Give back exactly the lines of the material below that start at the line containing "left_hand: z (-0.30" and end at the line containing "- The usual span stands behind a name", and no others.
═══
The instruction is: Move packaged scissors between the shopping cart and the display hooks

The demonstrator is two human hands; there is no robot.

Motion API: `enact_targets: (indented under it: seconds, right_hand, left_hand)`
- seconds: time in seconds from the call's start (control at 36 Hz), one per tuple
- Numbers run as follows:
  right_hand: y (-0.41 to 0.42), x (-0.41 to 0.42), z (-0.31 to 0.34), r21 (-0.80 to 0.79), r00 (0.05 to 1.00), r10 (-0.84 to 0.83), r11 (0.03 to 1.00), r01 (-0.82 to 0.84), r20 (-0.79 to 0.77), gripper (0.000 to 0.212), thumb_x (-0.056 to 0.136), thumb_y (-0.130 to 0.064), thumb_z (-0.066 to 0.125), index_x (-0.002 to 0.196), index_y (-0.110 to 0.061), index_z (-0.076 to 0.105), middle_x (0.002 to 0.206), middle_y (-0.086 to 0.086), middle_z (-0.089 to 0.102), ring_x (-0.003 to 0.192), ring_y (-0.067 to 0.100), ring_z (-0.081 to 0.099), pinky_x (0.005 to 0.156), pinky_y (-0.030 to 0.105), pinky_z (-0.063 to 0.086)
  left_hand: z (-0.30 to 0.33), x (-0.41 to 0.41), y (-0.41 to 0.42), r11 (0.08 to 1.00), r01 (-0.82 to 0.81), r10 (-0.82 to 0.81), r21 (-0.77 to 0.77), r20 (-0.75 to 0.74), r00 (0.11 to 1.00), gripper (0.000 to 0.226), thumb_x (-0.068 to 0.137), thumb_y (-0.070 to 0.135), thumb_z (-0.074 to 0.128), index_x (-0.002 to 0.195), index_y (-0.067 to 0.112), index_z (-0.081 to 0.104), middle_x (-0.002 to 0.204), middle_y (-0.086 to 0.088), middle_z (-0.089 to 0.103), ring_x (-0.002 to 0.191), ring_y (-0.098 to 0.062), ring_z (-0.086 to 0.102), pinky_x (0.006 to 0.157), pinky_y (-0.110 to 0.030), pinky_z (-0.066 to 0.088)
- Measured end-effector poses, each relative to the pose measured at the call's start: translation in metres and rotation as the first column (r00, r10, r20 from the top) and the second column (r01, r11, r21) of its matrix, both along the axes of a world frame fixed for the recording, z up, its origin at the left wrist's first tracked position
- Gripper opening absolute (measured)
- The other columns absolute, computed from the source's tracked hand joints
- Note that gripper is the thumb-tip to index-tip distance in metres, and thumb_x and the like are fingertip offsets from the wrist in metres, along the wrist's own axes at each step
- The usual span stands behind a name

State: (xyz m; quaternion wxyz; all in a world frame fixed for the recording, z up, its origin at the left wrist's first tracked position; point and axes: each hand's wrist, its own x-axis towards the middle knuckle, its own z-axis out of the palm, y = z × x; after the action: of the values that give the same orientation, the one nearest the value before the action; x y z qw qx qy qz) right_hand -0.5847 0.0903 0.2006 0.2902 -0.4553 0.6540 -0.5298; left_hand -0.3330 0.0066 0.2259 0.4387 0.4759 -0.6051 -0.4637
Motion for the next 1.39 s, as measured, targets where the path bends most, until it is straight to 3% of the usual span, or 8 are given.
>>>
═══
▸ **Answer for this exercise**:
  left_hand: z (-0.30 to 0.33), x (-0.41 to 0.41), y (-0.41 to 0.42), r11 (0.08 to 1.00), r01 (-0.82 to 0.81), r10 (-0.82 to 0.81), r21 (-0.77 to 0.77), r20 (-0.75 to 0.74), r00 (0.11 to 1.00), gripper (0.000 to 0.226), thumb_x (-0.068 to 0.137), thumb_y (-0.070 to 0.135), thumb_z (-0.074 to 0.128), index_x (-0.002 to 0.195), index_y (-0.067 to 0.112), index_z (-0.081 to 0.104), middle_x (-0.002 to 0.204), middle_y (-0.086 to 0.088), middle_z (-0.089 to 0.103), ring_x (-0.002 to 0.191), ring_y (-0.098 to 0.062), ring_z (-0.086 to 0.102), pinky_x (0.006 to 0.157), pinky_y (-0.110 to 0.030), pinky_z (-0.066 to 0.088)
- Measured end-effector poses, each relative to the pose measured at the call's start: translation in metres and rotation as the first column (r00, r10, r20 from the top) and the second column (r01, r11, r21) of its matrix, both along the axes of a world frame fixed for the recording, z up, its origin at the left wrist's first tracked position
- Gripper opening absolute (measured)
- The other columns absolute, computed from the source's tracked hand joints
- Note that gripper is the thumb-tip to index-tip distance in metres, and thumb_x and the like are fingertip offsets from the wrist in metres, along the wrist's own axes at each step
- The usual span stands behind a name

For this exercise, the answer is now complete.